╭─ Data excerpt

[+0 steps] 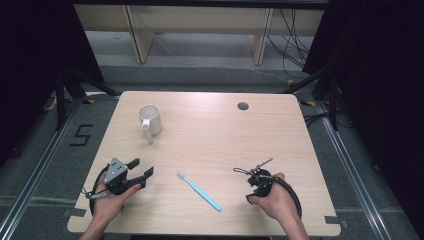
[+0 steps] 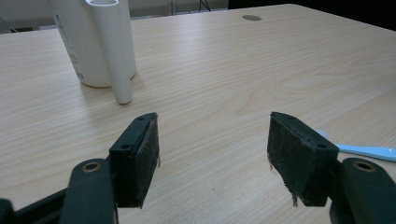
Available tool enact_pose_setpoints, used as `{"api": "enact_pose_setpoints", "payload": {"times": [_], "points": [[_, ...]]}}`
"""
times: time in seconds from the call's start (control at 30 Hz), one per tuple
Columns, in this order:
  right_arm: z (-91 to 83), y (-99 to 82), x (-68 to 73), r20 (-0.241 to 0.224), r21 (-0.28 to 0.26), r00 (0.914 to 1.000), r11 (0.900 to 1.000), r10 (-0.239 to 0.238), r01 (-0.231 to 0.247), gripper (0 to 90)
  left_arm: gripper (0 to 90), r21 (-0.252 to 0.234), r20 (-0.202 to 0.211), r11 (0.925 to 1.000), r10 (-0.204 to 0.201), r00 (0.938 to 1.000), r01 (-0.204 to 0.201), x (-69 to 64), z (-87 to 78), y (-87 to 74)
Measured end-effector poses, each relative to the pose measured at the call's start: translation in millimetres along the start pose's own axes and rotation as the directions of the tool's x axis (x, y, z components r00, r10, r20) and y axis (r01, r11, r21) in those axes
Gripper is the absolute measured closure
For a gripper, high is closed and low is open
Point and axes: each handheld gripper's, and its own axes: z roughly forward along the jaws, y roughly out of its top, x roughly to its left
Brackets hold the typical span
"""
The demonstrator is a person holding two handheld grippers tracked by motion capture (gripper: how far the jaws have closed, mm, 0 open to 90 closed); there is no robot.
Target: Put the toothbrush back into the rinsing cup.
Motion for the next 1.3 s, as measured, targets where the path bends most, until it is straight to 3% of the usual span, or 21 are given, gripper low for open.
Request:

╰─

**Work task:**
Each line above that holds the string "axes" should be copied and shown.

**Output of the exercise:**
Measured end-effector poses, each relative to the pose measured at the call's start: translation in millimetres along the start pose's own axes and rotation as the directions of the tool's x axis (x, y, z components r00, r10, r20) and y axis (r01, r11, r21) in those axes
Point and axes: each handheld gripper's, and its own axes: z roughly forward along the jaws, y roughly out of its top, x roughly to its left

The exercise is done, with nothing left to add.